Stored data
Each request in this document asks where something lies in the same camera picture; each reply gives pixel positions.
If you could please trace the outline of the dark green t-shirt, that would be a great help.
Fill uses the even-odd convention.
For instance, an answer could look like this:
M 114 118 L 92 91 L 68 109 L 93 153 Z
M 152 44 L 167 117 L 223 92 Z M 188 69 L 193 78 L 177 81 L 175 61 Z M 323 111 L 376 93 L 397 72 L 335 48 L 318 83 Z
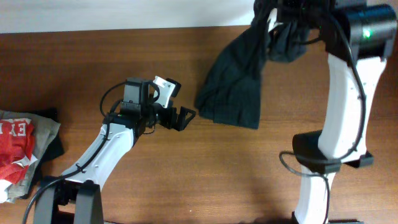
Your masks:
M 219 54 L 195 99 L 202 118 L 258 129 L 262 70 L 268 61 L 290 63 L 307 50 L 309 26 L 292 19 L 275 25 L 273 1 L 255 1 L 251 26 Z

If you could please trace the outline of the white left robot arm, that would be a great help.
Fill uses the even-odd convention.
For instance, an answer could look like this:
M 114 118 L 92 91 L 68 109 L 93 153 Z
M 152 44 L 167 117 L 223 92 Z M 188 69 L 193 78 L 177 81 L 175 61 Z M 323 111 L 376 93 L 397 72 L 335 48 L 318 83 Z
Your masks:
M 84 154 L 58 177 L 46 177 L 29 202 L 34 223 L 104 224 L 101 190 L 112 171 L 147 128 L 161 125 L 183 131 L 195 117 L 188 108 L 176 109 L 181 84 L 171 78 L 128 78 L 120 84 L 123 98 L 103 112 L 99 134 Z

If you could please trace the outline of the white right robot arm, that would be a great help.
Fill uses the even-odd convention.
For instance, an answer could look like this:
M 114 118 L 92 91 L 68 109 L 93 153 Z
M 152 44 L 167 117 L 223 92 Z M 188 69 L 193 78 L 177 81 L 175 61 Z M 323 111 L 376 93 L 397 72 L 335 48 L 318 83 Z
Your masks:
M 302 180 L 292 218 L 296 223 L 326 223 L 330 188 L 340 167 L 373 162 L 366 149 L 366 128 L 377 83 L 394 48 L 397 16 L 387 4 L 309 1 L 299 17 L 320 31 L 330 86 L 323 128 L 293 138 Z

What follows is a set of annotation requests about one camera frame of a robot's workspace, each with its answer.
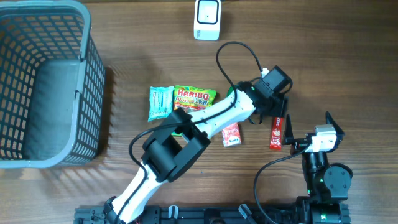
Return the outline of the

PROBLEM TO WORK ON:
Would you mind returning each entry above word for word, skipping the images?

SOLUTION TO THE EXERCISE:
Each request in this document asks where something lies in the same camera picture; each reply gives pixel positions.
If you could please trace the outline of the dark green t-shirt, that would be a great help.
Fill uses the even-odd convention.
For instance, an answer could look like this:
M 114 118 L 92 91 L 68 109 L 93 153 Z
M 152 44 L 167 117 L 223 92 Z M 188 69 L 193 78 L 177 81 L 175 61 Z M 323 111 L 376 93 L 397 72 L 335 48 L 318 83 Z
Your masks:
M 219 54 L 195 99 L 202 118 L 258 129 L 262 70 L 268 61 L 290 63 L 307 50 L 309 26 L 292 19 L 275 25 L 273 1 L 255 1 L 251 26 Z

If you could please trace the outline of the white left robot arm, that would be a great help.
Fill uses the even-odd convention.
For instance, an answer could look like this:
M 114 118 L 92 91 L 68 109 L 93 153 Z
M 152 44 L 167 117 L 223 92 Z M 188 69 L 193 78 L 177 81 L 175 61 Z M 323 111 L 376 93 L 397 72 L 335 48 L 318 83 Z
Your masks:
M 84 154 L 58 177 L 46 177 L 29 202 L 34 223 L 104 224 L 101 190 L 112 171 L 147 128 L 161 125 L 183 131 L 195 117 L 188 108 L 176 109 L 181 84 L 171 78 L 128 78 L 120 84 L 123 98 L 103 112 L 99 134 Z

If you could please trace the outline of the white right robot arm, that would be a great help.
Fill uses the even-odd convention.
For instance, an answer could look like this:
M 114 118 L 92 91 L 68 109 L 93 153 Z
M 152 44 L 167 117 L 223 92 Z M 188 69 L 193 78 L 177 81 L 175 61 Z M 323 111 L 376 93 L 397 72 L 335 48 L 318 83 Z
Your masks:
M 302 180 L 292 218 L 296 223 L 326 223 L 330 188 L 340 167 L 373 162 L 366 149 L 366 128 L 377 83 L 394 48 L 397 16 L 387 4 L 309 1 L 299 17 L 320 31 L 330 86 L 323 128 L 293 138 Z

What follows is a set of annotation requests about one camera frame of a robot's workspace, each with its answer.
Return the outline of the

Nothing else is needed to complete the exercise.